Clock genes show circadian rhythms in salivary glands

Abstract

Circadian rhythms are endogenous self-sustained oscillations with 24-hour periods that regulate diverse physiological and metabolic processes through complex gene regulation by "clock" transcription factors. The oral cavity is bathed by saliva, and its amount and content are modified within regular daily intervals. The clock mechanisms that control salivary production remain unclear. Our objective was to evaluate the expression and periodicity of clock genes in salivary glands. Real-time quantitative RT-PCR, in situ hybridization, and immunohistochemistry were performed to show circadian mRNA and protein expression and localization of key clock genes (Bmal1, Clock, Per1, and Per2), ion and aqua channel genes (Ae2a, Car2, and Aqp5), and salivary gland markers.
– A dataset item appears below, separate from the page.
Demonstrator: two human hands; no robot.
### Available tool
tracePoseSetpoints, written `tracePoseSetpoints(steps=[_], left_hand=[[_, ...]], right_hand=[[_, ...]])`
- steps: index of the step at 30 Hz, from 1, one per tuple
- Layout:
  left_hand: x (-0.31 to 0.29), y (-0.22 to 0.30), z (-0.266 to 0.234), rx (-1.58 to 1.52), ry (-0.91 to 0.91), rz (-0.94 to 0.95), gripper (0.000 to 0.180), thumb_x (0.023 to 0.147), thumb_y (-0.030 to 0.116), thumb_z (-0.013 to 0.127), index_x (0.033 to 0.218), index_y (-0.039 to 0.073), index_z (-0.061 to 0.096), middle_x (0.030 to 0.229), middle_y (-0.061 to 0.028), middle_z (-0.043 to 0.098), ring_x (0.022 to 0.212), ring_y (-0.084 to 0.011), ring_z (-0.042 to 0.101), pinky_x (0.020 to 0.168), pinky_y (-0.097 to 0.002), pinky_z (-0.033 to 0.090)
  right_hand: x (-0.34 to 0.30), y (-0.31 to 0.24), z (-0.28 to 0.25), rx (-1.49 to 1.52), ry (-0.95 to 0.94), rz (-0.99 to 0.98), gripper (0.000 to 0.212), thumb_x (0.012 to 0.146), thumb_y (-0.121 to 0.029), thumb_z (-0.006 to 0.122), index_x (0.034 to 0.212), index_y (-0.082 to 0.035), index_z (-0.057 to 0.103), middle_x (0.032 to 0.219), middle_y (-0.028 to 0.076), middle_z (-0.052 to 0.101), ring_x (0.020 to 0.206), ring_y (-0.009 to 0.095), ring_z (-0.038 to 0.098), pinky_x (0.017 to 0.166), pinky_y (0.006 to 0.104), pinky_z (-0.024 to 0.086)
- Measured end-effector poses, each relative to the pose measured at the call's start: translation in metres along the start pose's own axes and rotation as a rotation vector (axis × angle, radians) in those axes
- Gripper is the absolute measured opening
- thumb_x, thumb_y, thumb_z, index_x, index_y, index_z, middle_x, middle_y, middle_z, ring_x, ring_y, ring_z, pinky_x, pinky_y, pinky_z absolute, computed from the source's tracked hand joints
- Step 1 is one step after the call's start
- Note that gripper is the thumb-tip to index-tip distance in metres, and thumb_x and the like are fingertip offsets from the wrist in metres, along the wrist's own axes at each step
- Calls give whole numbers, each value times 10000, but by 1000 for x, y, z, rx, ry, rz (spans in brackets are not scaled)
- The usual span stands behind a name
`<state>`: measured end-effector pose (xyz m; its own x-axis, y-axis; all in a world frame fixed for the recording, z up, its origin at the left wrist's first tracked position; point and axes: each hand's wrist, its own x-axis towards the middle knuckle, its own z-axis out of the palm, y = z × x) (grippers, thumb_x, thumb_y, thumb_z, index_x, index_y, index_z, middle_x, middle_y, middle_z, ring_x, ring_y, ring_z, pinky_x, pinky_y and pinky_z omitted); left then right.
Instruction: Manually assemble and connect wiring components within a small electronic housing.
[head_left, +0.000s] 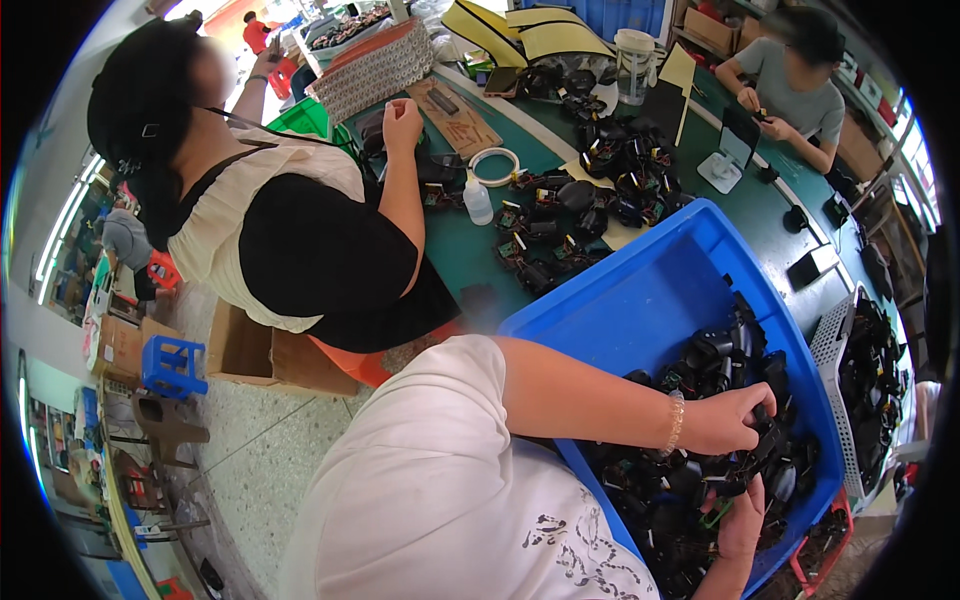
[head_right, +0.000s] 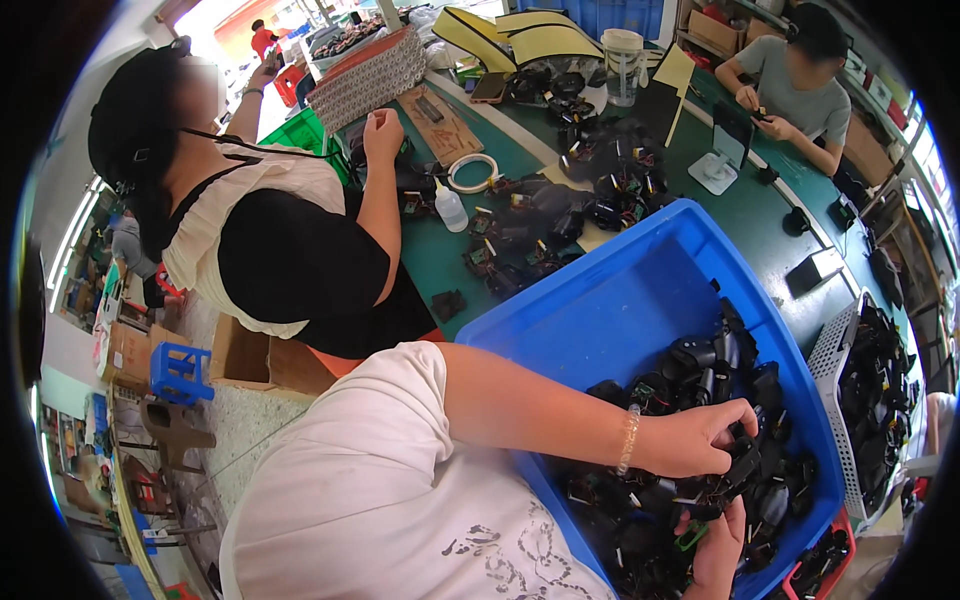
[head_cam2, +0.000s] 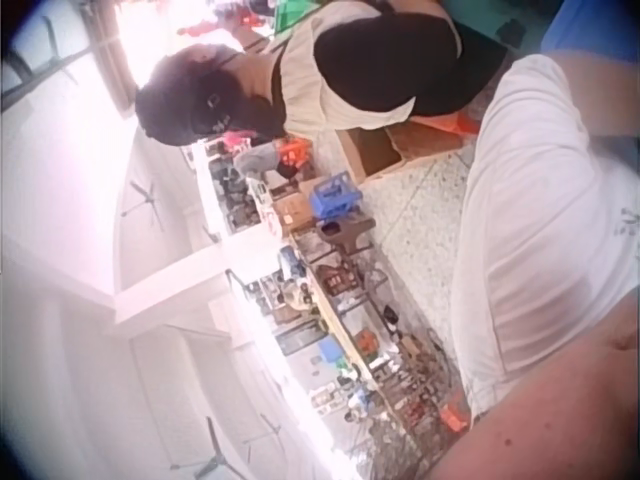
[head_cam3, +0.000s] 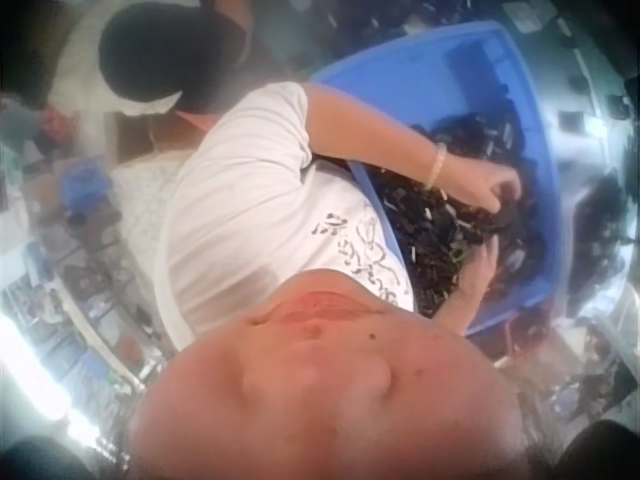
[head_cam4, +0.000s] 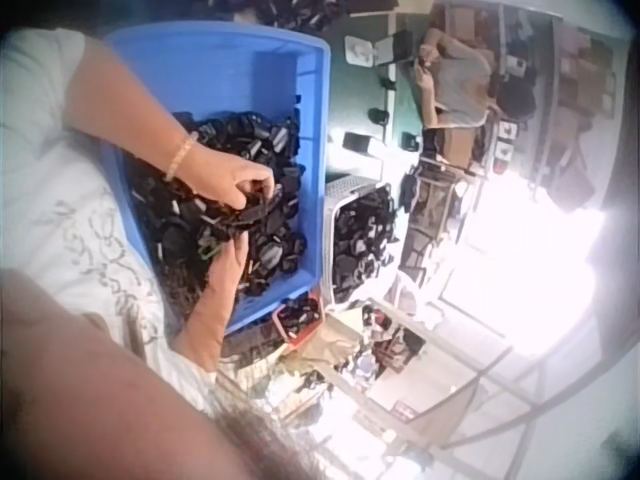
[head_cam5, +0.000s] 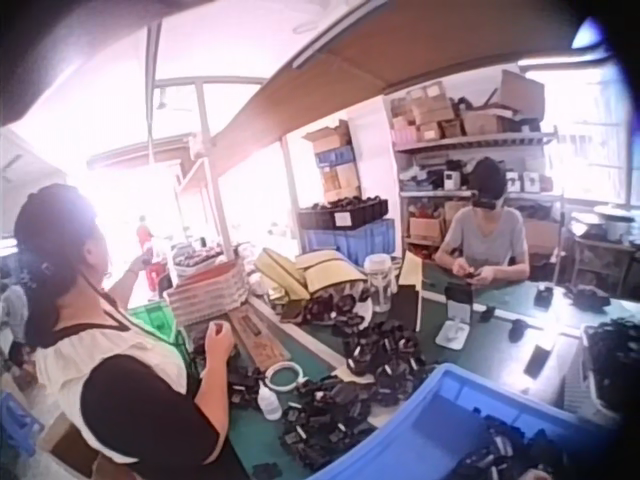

Clock gene mRNAs and clock proteins were found differentially expressed in the serous acini and duct cells of all major salivary glands. The expression levels of clock genes and Aqp5 showed regular oscillatory patterns under both light/dark and complete-dark conditions. Bmla1 overexpression resulted in increased Aqp5 expression levels. Analysis of our data suggests that salivary glands have a peripheral clock mechanism that functions both in normal light/dark conditions and in the absence of light. This finding may increase our understanding of the control mechanisms of salivary content and flow.

Figure 1.

Clock gene RNAs (Per1, Per2, Bmal1, and Clock) were detected in both mouse SGs and the kidney. The SG marker (Smgc) was expressed only in SGs. SGs, salivary glands; kid, kidney; NC, negative control.

Figure 2.

Clock gene products localization in SGs. Immunohistochemistry results showed that Bmal1 (A-C), Clock (D-F), Per1 (G-I), and Per2 (J-L) proteins were expressed in the nucleus of both acinar cells and in the epithelial cells of the ducts in mouse SGs. Expression was much stronger in duct cells. The same expression pattern was detected in human SGs (O). Bmal1 and Per1 RNAs were detected in the nuclear of serous acini and duct cells of mouse SGs by in situ hybridization (M, N). MA, mucous acini; SA, serous acini; SD, striated ducts; PSG, parotid salivary gland; SLSG, sublingual salivary gland; SMSG, submandibular salivary gland. Bars = 50 µm in A, B, D, E, G, H, J, K; = 20 µm in C, F, I, L, M-O.

Figure 3.

Analysis of real-time PCR data showed that Clock, Bmal1, Per1, and Per2 RNAs are expressed in a rhythmic circadian manner in SGs under light/dark and dark/dark conditions (A-H). The mRNA levels are expressed as means of SE (n = 3 mice per time-point). All time interval calculations are based at the indicated zeitgeber (ZT, an event that provides the settings for a biological clock), and 6:00 a.m. was considered ZT 0.

Figure 4.

Expression of potential downstream targets of clock genes. Analysis of real-time PCR data showed that Aqp5 RNA is expressed in a circadian manner in SGs under light/dark and dark/dark conditions (A, B). In contrast, Ae2a showed a circadian pattern only in light/dark conditions (C) but not in complete-dark conditions (D). The AQP5 mRNA level in HEK293 was up-regulated after Bmal1 overexpression. All time interval calculations were based at the indicated zeitgeber (ZT 0 was considered to be 2 hrs after cell-cycle synchronization). The experiments were repeated 3 times, and 1 representative experiment is presented (*p < 0.05; compared with 0 hr).